#### Required work:
Return each line of the records with nothing changed, pictures excepted.

=== Begin Enclosure ===

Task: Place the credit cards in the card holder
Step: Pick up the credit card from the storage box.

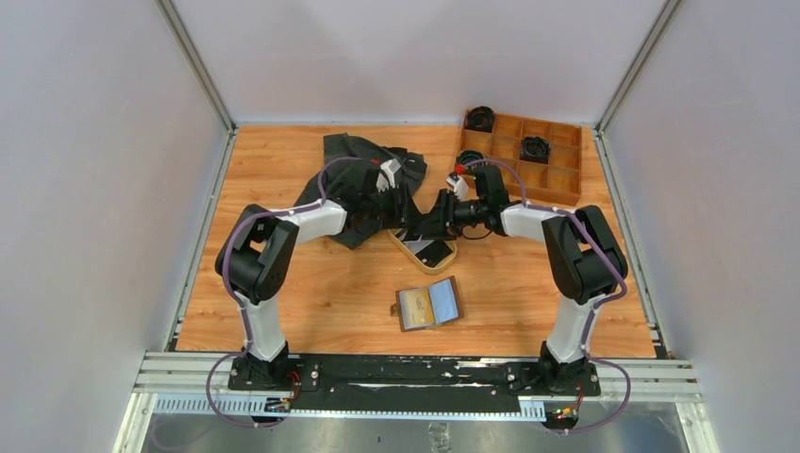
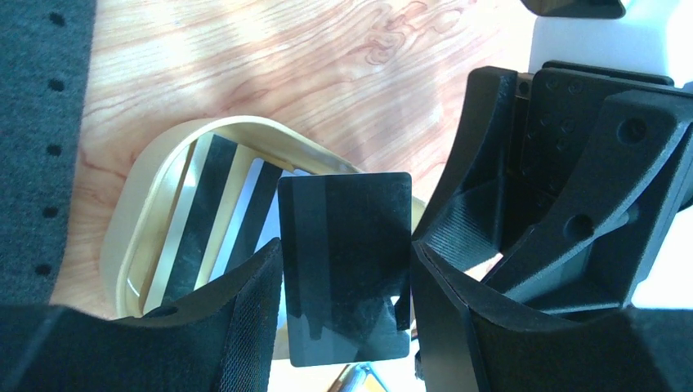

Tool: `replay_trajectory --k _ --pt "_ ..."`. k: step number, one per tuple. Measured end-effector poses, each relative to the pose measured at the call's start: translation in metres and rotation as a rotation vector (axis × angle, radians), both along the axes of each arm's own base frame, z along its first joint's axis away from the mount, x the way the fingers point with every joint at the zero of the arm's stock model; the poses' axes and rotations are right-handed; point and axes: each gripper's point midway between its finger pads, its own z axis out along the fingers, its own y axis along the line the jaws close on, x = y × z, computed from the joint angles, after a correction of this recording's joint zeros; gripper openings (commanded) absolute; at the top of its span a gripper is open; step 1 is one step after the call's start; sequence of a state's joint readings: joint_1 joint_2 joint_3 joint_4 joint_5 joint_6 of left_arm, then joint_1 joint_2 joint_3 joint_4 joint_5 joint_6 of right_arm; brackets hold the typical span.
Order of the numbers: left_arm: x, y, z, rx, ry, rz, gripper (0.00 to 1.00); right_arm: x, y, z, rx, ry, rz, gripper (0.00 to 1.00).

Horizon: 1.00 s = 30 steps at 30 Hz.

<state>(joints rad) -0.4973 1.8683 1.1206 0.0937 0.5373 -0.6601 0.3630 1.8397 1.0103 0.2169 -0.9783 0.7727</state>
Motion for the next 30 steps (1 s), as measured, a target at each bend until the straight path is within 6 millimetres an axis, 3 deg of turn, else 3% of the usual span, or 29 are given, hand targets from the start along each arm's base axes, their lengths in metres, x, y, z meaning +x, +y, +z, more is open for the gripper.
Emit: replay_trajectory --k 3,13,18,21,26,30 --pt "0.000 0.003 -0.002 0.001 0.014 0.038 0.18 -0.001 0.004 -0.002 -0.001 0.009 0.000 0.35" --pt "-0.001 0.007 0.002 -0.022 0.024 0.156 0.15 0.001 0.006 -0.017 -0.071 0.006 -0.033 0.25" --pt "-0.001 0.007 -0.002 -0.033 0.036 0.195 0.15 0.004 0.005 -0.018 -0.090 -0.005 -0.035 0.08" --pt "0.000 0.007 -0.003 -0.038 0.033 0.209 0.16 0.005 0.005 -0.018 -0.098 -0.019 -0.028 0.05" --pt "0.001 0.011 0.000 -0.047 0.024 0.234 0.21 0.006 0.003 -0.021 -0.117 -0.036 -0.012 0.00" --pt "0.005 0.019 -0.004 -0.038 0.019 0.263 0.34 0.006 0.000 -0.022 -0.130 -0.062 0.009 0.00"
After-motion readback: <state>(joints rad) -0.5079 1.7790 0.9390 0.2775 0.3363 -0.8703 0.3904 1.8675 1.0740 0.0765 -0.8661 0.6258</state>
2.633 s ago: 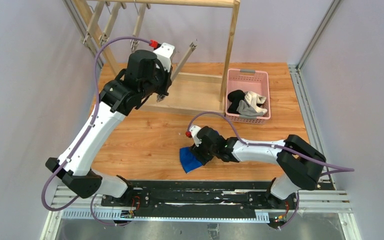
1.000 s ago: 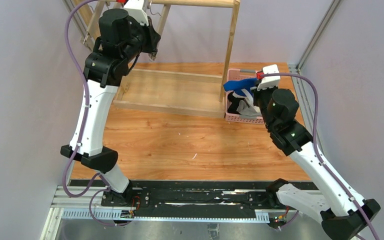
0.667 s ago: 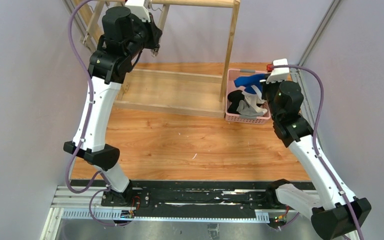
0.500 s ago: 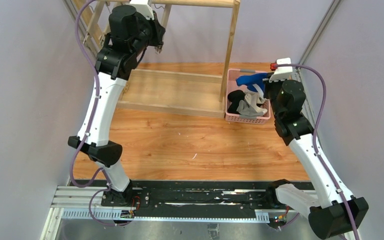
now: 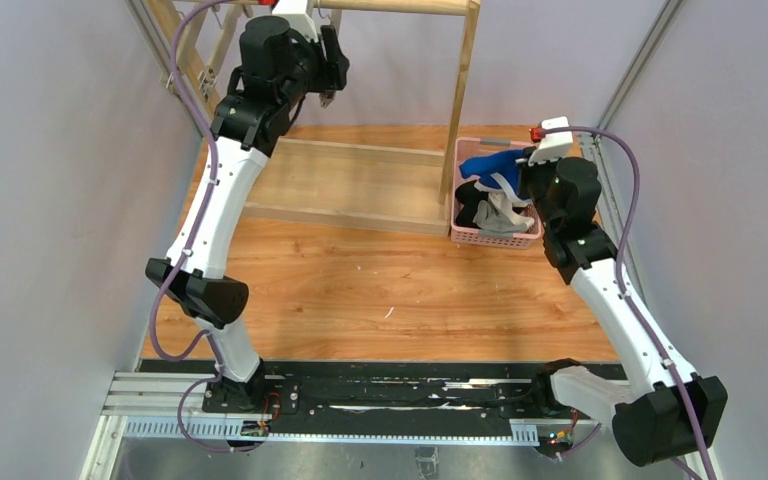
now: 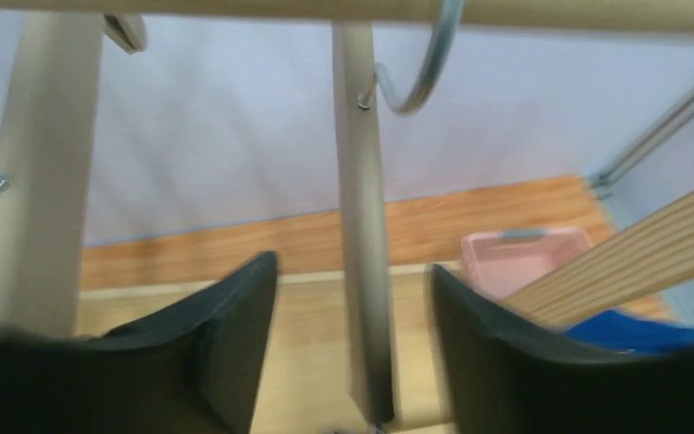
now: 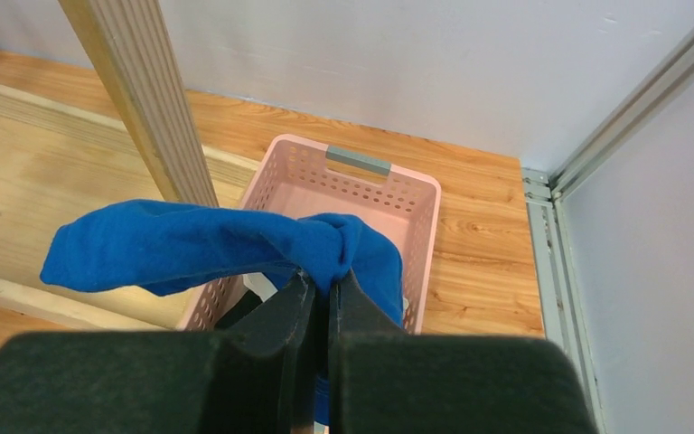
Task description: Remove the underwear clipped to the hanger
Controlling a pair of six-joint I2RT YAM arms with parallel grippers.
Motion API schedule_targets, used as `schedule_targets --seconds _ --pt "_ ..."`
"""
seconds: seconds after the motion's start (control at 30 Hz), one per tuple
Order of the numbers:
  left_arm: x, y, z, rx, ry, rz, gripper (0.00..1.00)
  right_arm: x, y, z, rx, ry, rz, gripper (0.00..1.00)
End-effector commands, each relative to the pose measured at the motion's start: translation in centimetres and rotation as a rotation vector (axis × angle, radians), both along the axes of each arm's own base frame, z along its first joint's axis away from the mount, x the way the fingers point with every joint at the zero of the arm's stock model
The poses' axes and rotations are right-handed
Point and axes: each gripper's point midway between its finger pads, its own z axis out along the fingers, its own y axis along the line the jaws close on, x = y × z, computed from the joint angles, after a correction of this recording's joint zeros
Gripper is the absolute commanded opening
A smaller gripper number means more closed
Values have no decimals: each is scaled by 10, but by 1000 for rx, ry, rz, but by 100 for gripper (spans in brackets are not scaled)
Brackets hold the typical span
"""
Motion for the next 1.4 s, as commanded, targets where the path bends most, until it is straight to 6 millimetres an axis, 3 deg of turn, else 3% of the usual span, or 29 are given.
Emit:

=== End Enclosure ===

#### Solution to the exercise:
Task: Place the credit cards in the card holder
Step: Pick up the credit card from the storage box.


Tool: `replay_trajectory --k _ --pt "_ ..."`. k: step number, one per tuple. Measured end-effector poses, each relative to the pose measured at the call's start: translation in metres and rotation as a rotation vector (axis × angle, radians), both along the axes of each arm's own base frame, z along its first joint's axis away from the mount, x the way the fingers point with every joint at the zero of the arm's stock model; the poses' axes and rotations are right-handed; point and axes: each gripper's point midway between its finger pads, its own z axis out along the fingers, its own y axis along the line the jaws close on, x = y × z, computed from the joint angles, after a correction of this recording's joint zeros; gripper openings (commanded) absolute; at the top of its span a gripper is open; step 1 is one step after the call's start; sequence of a state's joint readings: joint_1 joint_2 joint_3 joint_4 joint_5 joint_6 of left_arm, then joint_1 joint_2 joint_3 joint_4 joint_5 joint_6 of right_arm; brackets hold the typical span.
Order of the numbers: left_arm: x, y, z, rx, ry, rz, gripper (0.00 to 1.00); right_arm: x, y, z, rx, ry, rz, gripper (0.00 to 1.00).

Horizon: 1.00 s = 30 steps at 30 Hz.

<state>(joints rad) -0.4973 1.8683 1.1206 0.0937 0.5373 -0.6601 0.3630 1.8397 1.0103 0.2169 -0.9783 0.7727</state>
Motion for the next 30 steps (1 s), as measured, a target at each bend until the straight path is within 6 millimetres an axis, 3 deg of turn, else 3% of the usual span, or 29 are given, hand targets from the start along each arm's base axes, their lengths in metres, x, y, z meaning +x, +y, +z, more is open for the gripper.
Emit: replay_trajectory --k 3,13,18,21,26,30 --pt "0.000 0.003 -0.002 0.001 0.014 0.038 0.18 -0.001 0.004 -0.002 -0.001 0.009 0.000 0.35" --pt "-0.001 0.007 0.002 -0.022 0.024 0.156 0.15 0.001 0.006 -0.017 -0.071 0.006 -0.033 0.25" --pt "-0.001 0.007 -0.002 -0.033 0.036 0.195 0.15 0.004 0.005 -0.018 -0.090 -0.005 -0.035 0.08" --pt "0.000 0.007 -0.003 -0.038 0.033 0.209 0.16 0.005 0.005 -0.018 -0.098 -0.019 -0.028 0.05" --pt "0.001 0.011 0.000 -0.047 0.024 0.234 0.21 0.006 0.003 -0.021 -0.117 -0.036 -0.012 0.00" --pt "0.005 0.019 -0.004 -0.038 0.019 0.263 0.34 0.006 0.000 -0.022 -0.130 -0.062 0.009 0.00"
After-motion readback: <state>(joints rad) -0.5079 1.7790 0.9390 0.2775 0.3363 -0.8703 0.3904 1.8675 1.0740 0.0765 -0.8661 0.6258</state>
2.633 s ago: 
1.000 s ago: 
0.667 s ago: 
0.500 s ago: 
now: 
now: 
now: 
Task description: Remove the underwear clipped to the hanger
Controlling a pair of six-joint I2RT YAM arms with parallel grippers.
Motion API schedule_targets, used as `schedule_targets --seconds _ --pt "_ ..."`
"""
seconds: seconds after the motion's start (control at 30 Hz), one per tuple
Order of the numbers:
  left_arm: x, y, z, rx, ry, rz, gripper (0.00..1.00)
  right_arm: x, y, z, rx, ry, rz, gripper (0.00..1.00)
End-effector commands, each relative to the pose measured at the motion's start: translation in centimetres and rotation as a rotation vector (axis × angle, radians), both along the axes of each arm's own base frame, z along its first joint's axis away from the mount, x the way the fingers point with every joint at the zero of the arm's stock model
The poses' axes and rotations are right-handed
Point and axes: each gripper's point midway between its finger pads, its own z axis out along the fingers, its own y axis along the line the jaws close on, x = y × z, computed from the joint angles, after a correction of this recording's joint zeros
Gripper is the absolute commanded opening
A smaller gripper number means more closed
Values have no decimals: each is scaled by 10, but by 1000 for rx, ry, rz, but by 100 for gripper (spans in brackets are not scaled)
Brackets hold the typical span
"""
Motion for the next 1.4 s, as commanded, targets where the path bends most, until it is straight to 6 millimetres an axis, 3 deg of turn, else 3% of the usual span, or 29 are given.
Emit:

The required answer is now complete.